We had someone unintentionally bring online an original container and a copy of the container. Both copy and original have proxy devices configured to listen on the same host IP/Port. This caused some confusion for a bit until we realized what had happened.
I looked through error logs, but didn’t find any entries which indicated that this was caught/flagged. I’m sure there are valid use cases for this sort of setup, but aside from scraping the output of lxc list and then processing each container (e.g., via lxc config show XYZ) to look for conflicts, what options do we have for detecting this situation so that our monitoring setup can alert us?
As chance would have it, I was re-working the proxy device code today to move it into our new device interface package. https://github.com/lxc/lxd/pull/6011
Looking at the code, whilst there is validation to check that proxy devices only forward connections to IP addresses owned by the container the device is setup on, there doesn’t currently appear to be any checks that the listen IP/port combination is not taken by another proxy device (either on the same or different container).
It would appear that the behaviour in this case is undefined, and most likely it will be a case of the first device ‘winning’ and the others failing to start.
@stgraber do you see any problems with adding some checks for this sort of thing as I port the code?
Doing it at configuration time seems wrong as you could perfectly have multiple containers setup to listen on the same port and just make sure not to start two at the same time.

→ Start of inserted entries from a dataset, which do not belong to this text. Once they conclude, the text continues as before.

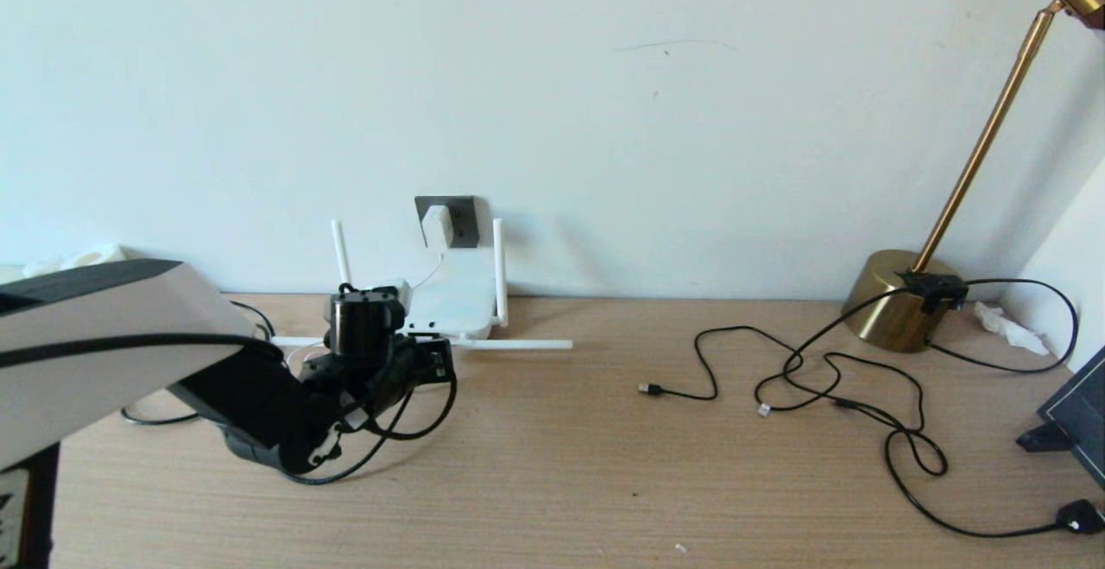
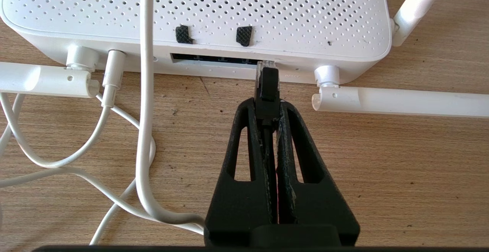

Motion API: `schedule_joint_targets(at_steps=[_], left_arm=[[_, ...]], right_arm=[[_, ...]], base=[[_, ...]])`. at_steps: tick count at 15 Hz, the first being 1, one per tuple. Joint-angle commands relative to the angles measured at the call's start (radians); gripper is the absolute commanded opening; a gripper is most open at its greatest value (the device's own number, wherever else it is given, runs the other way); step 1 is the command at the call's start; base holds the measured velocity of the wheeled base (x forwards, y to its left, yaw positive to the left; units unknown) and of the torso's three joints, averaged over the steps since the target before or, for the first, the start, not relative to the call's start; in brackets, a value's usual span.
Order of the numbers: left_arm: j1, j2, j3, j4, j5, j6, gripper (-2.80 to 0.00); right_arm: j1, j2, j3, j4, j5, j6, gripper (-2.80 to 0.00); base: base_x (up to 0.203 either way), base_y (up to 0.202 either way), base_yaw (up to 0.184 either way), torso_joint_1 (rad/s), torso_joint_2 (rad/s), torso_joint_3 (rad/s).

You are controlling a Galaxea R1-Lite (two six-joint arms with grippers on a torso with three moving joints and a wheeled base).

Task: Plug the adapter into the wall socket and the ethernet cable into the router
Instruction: Plug cable into router interface

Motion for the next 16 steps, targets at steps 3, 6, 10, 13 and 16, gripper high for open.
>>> schedule_joint_targets(at_steps=[3, 6, 10, 13, 16], left_arm=[[0.002, 0.001, 0.003, -0.006, 0.0, -0.002, -2.8], [0.004, 0.001, 0.005, -0.008, 0.0, -0.003, -2.8], [0.004, 0.003, 0.006, -0.008, 0.001, -0.003, -2.8], [0.004, 0.003, 0.006, -0.007, 0.0, -0.004, -2.8], [0.005, 0.003, 0.006, -0.006, 0.0, -0.004, -2.8]], right_arm=[[0.0, 0.002, 0.001, 0.001, 0.0, 0.0, -2.8], [0.0, 0.002, 0.0, 0.001, 0.0, 0.0, -2.8], [0.0, 0.002, 0.0, 0.001, 0.0, 0.0, -2.8], [0.0, 0.002, 0.0, 0.001, 0.0, 0.0, -2.8], [0.0, 0.002, 0.0, 0.001, 0.0, 0.0, -2.8]], base=[[0.0, 0.0, 0.0, 0.0, 0.0, 0.0], [0.0, 0.0, 0.0, 0.0, 0.0, 0.0], [0.0, 0.0, 0.0, 0.0, 0.0, 0.0], [0.0, 0.0, 0.0, 0.0, 0.0, 0.0], [0.0, 0.0, 0.0, 0.0, 0.0, 0.0]])
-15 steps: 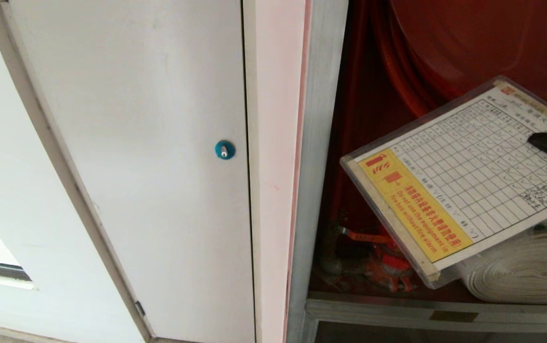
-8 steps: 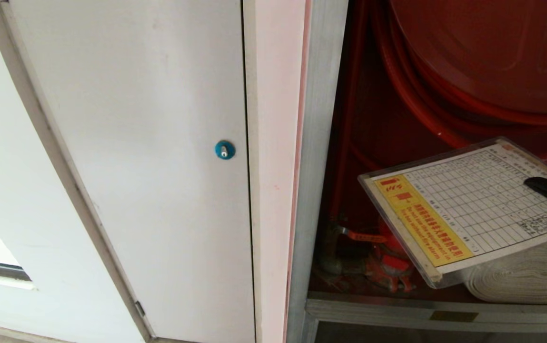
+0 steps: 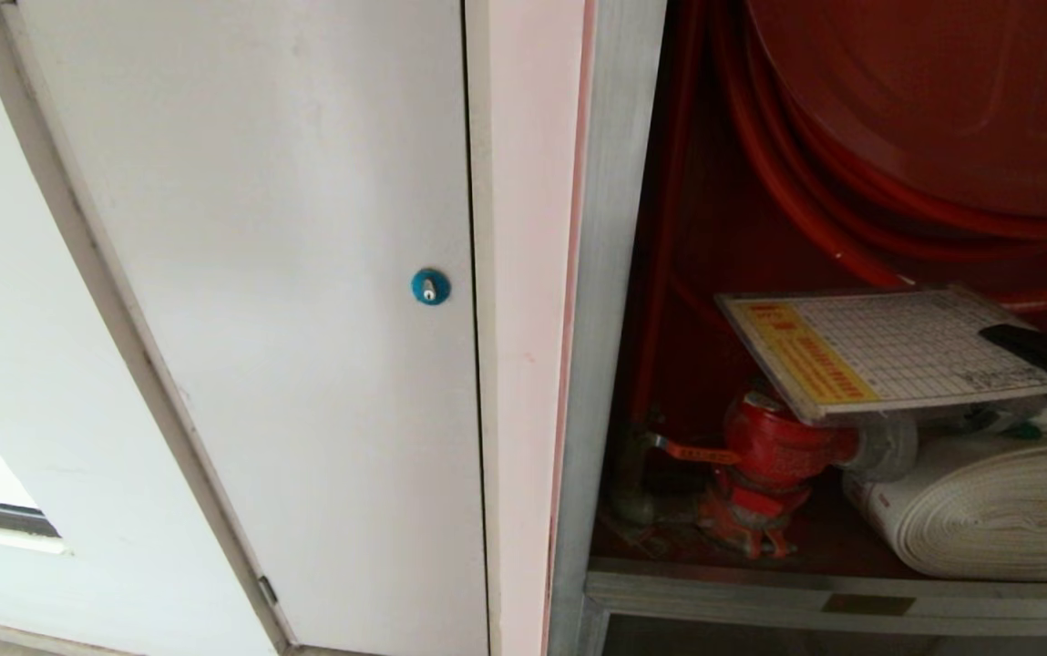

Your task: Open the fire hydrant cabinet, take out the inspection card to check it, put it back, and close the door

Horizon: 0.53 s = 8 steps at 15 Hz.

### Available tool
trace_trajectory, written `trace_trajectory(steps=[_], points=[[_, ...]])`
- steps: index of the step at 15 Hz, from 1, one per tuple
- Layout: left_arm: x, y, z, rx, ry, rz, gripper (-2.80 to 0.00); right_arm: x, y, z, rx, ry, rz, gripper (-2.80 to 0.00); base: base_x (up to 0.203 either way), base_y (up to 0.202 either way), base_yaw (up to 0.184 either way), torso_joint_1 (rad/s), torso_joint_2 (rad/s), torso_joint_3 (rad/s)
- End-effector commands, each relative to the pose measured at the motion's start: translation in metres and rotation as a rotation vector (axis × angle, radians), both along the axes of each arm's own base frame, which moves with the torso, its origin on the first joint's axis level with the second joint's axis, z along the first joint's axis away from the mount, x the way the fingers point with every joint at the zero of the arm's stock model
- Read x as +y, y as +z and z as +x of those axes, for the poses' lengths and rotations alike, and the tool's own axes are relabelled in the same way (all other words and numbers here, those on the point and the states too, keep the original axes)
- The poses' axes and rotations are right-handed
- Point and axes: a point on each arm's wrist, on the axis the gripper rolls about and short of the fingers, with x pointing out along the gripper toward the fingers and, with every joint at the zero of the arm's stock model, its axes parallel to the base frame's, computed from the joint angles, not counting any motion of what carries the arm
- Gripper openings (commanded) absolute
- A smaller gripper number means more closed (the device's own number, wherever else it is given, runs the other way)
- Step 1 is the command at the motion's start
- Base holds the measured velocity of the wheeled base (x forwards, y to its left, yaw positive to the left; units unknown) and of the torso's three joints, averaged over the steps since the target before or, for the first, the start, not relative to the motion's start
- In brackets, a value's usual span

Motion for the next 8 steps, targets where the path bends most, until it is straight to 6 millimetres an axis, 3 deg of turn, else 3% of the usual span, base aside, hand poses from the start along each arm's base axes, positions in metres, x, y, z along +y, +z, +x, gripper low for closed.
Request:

So I guess what we could do is on start, resolve the listen address if host side, then check if there’s something currently binding that and if so fail. That’d also work if there’s anything else (outside of LXD) binding this address/port combination.
Good point, I’ll have a think, as currently the forkproxy is started after container start, this might be a good reason to move proxy start into startCommon() so it can prevent container start. Which would also need a way for forkproxy to wait until container is started so it can bind inside container.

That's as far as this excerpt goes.